- [The task] Repeat every line of the data exactly; no picture belongs in the copy.

- [Data block]
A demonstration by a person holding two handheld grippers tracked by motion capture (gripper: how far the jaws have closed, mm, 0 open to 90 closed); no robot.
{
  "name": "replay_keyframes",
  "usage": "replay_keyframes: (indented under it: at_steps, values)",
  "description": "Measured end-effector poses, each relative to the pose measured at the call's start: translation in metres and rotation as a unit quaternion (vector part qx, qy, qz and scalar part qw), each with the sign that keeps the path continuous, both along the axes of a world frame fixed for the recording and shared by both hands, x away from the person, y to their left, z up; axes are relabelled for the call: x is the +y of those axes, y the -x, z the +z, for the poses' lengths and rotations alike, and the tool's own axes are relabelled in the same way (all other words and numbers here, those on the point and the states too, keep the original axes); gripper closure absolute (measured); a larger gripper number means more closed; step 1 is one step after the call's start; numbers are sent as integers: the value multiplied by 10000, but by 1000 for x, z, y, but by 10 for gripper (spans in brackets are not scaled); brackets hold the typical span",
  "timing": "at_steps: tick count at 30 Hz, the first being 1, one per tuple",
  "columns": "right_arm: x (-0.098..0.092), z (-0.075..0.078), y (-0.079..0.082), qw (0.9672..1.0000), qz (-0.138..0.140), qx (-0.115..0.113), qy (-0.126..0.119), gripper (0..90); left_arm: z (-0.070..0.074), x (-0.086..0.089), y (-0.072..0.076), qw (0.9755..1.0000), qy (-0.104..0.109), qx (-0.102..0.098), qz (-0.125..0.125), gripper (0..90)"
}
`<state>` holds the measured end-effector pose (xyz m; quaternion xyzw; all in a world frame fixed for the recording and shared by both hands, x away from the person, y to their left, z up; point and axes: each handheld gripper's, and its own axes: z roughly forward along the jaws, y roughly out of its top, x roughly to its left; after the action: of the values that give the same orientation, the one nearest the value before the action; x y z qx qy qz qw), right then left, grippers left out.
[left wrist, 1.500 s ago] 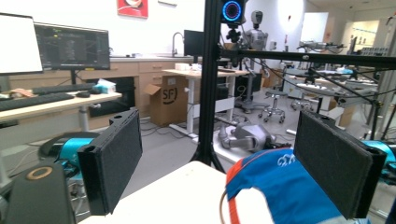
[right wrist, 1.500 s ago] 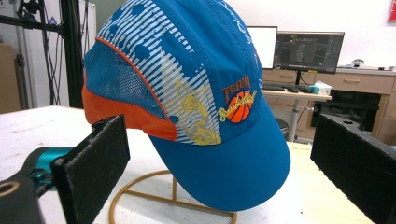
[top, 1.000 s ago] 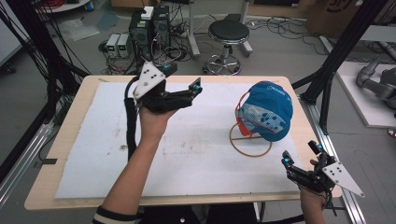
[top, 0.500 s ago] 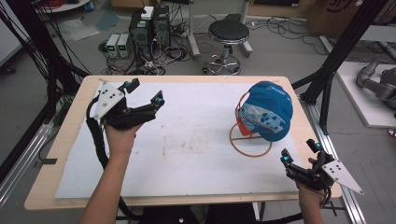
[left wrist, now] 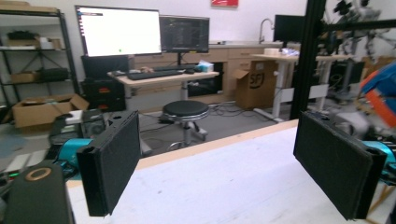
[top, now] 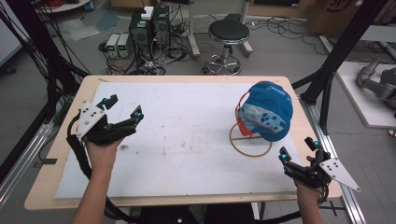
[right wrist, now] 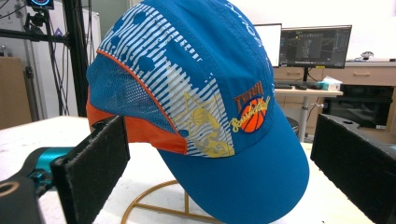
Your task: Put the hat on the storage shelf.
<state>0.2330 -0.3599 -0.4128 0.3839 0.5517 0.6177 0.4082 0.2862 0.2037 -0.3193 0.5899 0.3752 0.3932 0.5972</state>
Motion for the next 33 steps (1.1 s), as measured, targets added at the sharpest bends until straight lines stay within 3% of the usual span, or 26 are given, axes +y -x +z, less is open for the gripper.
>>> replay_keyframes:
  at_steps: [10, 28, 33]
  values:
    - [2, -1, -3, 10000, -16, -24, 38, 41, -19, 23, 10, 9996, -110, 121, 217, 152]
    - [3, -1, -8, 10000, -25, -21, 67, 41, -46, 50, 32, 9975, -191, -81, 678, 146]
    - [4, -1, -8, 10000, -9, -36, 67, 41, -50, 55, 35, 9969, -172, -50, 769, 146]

- [Task solution]
A demonstration by a person holding two handheld grippers tracked by motion capture (gripper: how far the jaws have closed, mm, 0 open to 90 closed); no robot.
{
  "name": "replay_keyframes",
  "usage": "replay_keyframes: (indented under it: at_steps, values)",
  "description": "Measured end-effector poses, each relative to the pose measured at the call's start: translation in metres and rotation as a unit quaternion (vector part qx, qy, qz and scalar part qw), each with the sign that keeps the path continuous, both along the axes of a world frame fixed for the recording and shared by both hands, x away from the person, y to their left, z up; axes are relabelled for the call: x is the +y of those axes, y the -x, z the +z, for the poses' lengths and rotations alike, and the tool's own axes are relabelled in the same way (all other words and numbers here, those on the point and the states too, keep the original axes); gripper closure absolute (measured); a larger gripper number means more closed; step 1 is one step after the call's start; numbers are sent as integers: the value multiplied by 10000, but by 1000 for x, z, y, but by 10 for gripper (spans in brackets are not scaled); brackets hold the typical span",
  "timing": "at_steps: tick count at 30 Hz, the first being 1, one per tuple",
  "columns": "right_arm: x (-0.098..0.092), z (-0.075..0.078), y (-0.079..0.082), qw (0.9672..1.0000), qz (-0.138..0.140), qx (-0.115..0.113), qy (-0.126..0.119), gripper (0..90); left_arm: z (-0.070..0.074), x (-0.086..0.089), y (-0.072..0.076), qw (0.9755..1.0000), qy (-0.104..0.109), qx (-0.102..0.098), qz (-0.125..0.125), gripper (0..90)"
}
`<state>` holds the measured end-effector pose (xyz m; quaternion xyzw; all in a world frame fixed for the recording and shared by both hands, x away from the person, y to their left, z up; point and axes: each handheld gripper's, and its own axes: z roughly forward along the jaws, y roughly out of its top, x roughly to its left; after the action: of the values that give the same orientation, the one nearest the value before the action; x y z qx qy qz qw), right then left, grippers left out.
[left wrist, 1.500 s ago] 
[right wrist, 1.500 s ago] 
[top, 1.000 s ago] 
[top, 0.500 s ago] 
[left wrist, now] 
[top, now] 
[right wrist, now] 
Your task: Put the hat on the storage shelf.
<state>0.2330 -0.3599 -0.4128 0.3839 0.5517 0.6177 0.4082 0.2862 0.2037 -0.3193 0.5899 0.3752 0.3932 0.5972</state>
Motion for the next 33 steps (1.1 s), as measured, targets added at the sharpest bends until straight lines stay within 3% of the usual span, or 26 are given, axes +y -x +z, less is open for the gripper.
>>> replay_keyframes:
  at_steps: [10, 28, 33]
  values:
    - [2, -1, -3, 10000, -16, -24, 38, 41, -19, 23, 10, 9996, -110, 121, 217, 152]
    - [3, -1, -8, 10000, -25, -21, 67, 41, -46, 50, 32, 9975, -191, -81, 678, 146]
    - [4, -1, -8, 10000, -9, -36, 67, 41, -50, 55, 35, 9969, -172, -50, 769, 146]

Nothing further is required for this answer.